Teresa Villaverde, cineasta em transe
Filmando o périplo de uma mulher pela Europa do tráfico e da degradação, a realizadora fez com Transe o seu filme mais transcendente. E a actriz Ana Moreira sobe aos céus das grandes presenças femininas em Cannes. Do nosso enviado, Vasco Câmara, em Cannes
É a história de Sonia, que abandona tudo em S. Petersburgo, porque o paraíso há muito foi desfeito e ela quer mudar de vida. Não quer morrer sem que ninguém saiba que ela existiu. Sonia não olha para trás. Quando começa a fazer o seu périplo europeu, Rússia, Alemanha, Itália e Portugal, vai olhar sempre em frente e em frente há-de ser aquilo que simplificamos com a palavra "inferno" - degradação, prostituição, tráfico humano... (mas é importante para definir Sonia: o olhar em frente; de frente; e a recusa em chorar).
É uma Europa em trânsito, é uma terra em transe, onde desapareceram fronteiras e guerras entre países - mas onde "acontecem as guerras entre as pessoas", como se diz no filme. Este é o território de Transe (Quinzena dos Realizadores), onde encontramos uma cineasta criativamente em estado de alerta, arriscando e olhando também em frente e de frente - como a personagem do seu filme.
Teresa Villaverde faz aqui uma prova de força assinalável, sobretudo para quem vinha de um momento de perda (Água e Sal, 2001). Mas Transe é, também, uma resolução - até uma superação - de dilemas colocados pela sua obra anterior, que já eram filmes povoados por deserdados, inadaptados, explorados, jovens emocionalmente violentados; assim eram Três Irmãos (1994) ou Os Mutantes (1998).
Pode dizer-se desta forma: o cinema de Villaverde fez-se sempre da intuição da existência do Mal, como um mau sonho ali ao lado, por isso fazia-se de balanços, derrapagens (um vaivém entre realismo e onirismo). Transe parte com a certeza de que o Mal existe, por isso é um filme que se aguenta como se fosse de um só gesto, faz-se de uma só atitude, do princípio ao fim: está em aliança (quase) total com a luta e o atordoamento da sua personagem ("Não adormeças", alguém diz a Sonia).
Puxado por uma interpretação de Ana Moreira que vai siderar qualquer um, Transe, filmado na Rússia, na Alemanha e em Portugal, é também (quase) exemplar na forma como incorpora as diferentes nacionalidades e personagens que encontra ao longo da via sacra de Sonia: é um filme de uma presença, e um filme de um olhar. Será o mais transcendente dos filmes de Villaverde.
Personagens
em estado de guerra
Bruno Dumont, cineasta francês, diz que, quando filma, a câmara também quer encontrar, mesmo quando enquadra uma paisagem, o espaço mental das personagens. Que estão sempre, também, em estado de guerra. Um filme será a experiência dessa afirmação selvagem de existência. Em Flandres (competição), Dumont filma mesmo a guerra: três rapazes do Norte de França, da Flandres, são alistados num conflito (não se explica qual, mas pode ser o do Golfo). O resultado não podia ser mais demonstrativo, e está longe do choque criativo que foi L"Humanité, o polémico filme de Dumont que Cannes premiou em 1999.

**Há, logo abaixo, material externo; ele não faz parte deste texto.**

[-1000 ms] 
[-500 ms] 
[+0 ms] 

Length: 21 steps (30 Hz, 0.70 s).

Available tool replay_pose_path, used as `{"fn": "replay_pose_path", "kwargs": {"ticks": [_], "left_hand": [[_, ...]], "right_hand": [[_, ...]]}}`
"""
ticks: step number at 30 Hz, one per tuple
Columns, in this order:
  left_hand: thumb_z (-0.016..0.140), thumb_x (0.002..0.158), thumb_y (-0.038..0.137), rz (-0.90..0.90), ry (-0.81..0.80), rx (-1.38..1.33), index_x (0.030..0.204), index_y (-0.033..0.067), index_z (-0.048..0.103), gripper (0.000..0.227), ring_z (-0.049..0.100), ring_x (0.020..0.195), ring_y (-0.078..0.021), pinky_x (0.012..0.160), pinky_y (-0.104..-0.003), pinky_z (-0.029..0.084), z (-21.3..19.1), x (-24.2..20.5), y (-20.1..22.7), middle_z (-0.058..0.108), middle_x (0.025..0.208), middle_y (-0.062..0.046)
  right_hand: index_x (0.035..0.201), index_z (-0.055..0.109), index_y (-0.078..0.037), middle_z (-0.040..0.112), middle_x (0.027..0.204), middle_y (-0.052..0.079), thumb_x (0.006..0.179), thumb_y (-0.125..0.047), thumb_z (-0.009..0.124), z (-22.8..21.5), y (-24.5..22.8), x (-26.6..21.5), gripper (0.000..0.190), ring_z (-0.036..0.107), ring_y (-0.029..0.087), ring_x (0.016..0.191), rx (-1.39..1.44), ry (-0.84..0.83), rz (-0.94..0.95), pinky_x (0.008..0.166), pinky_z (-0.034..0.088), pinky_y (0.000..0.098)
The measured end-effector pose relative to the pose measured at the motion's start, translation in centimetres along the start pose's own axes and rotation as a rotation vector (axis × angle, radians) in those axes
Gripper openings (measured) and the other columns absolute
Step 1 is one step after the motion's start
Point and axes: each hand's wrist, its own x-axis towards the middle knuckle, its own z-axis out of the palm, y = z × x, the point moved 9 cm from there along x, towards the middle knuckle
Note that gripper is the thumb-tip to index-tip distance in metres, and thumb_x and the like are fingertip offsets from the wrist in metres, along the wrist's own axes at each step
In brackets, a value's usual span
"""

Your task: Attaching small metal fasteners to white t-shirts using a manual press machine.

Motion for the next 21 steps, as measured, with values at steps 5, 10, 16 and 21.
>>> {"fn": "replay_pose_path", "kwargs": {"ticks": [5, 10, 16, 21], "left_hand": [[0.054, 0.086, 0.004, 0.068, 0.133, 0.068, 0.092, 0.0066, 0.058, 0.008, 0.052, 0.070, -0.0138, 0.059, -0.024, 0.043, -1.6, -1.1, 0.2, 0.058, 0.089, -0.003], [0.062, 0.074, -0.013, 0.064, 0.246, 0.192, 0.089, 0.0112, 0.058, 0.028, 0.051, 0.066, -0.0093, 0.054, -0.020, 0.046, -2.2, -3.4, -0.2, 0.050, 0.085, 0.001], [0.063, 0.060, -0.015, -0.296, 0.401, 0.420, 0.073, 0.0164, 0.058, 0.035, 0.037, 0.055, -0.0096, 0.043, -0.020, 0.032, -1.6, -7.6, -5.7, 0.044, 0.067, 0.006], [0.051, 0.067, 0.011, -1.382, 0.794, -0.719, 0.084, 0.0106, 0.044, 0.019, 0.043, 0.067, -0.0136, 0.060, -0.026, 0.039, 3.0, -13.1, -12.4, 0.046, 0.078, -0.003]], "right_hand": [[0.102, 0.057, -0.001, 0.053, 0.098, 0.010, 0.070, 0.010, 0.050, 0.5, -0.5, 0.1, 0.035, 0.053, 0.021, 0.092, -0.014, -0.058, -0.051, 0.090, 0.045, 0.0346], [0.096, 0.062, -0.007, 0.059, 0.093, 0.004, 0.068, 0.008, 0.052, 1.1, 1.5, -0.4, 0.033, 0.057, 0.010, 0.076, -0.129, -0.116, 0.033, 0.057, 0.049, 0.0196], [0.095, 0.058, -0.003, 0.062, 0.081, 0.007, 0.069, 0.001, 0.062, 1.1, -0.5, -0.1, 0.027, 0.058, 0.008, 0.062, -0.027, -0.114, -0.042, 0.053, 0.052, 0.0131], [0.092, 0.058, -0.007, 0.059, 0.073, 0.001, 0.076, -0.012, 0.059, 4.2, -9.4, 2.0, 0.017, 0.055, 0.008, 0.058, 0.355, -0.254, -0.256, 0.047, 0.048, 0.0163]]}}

Não é diferente (isto é, a questão da retórica) o caso, também na competição, de Babel, de Alejandro González Iñarritu - outro filme, como o de Villaverde, em que o espaço global é uma nova condicionante da existência das personagens. Como se sabe desde Amores Perros e de 21 Gramas, as personagens dos filmes deste cineasta são meros peões de uma construção que se esmera (artificialmente) a tecer narrativas sobre o acaso, a coincidência, a ligar histórias como quem pretende bater um recorde em prova desportiva.
Desta vez, devido a um tiro de espingarda no deserto marroquino, é desencadeada uma série de eventos que vai ligar um casal de turistas americanos (Brad Pitt e Cate Blanchet), dois rapazes marroquinos, uma baby sitter que atravessou ilegalmente a fronteira do México com os Estados Unidos e uma adolescente japonesa em Tóquio. Os filmes de Iñarritu servem sempre a bandeja da redenção, por isso é natural que andem sempre nas proximidades dos palmarés dos festivais.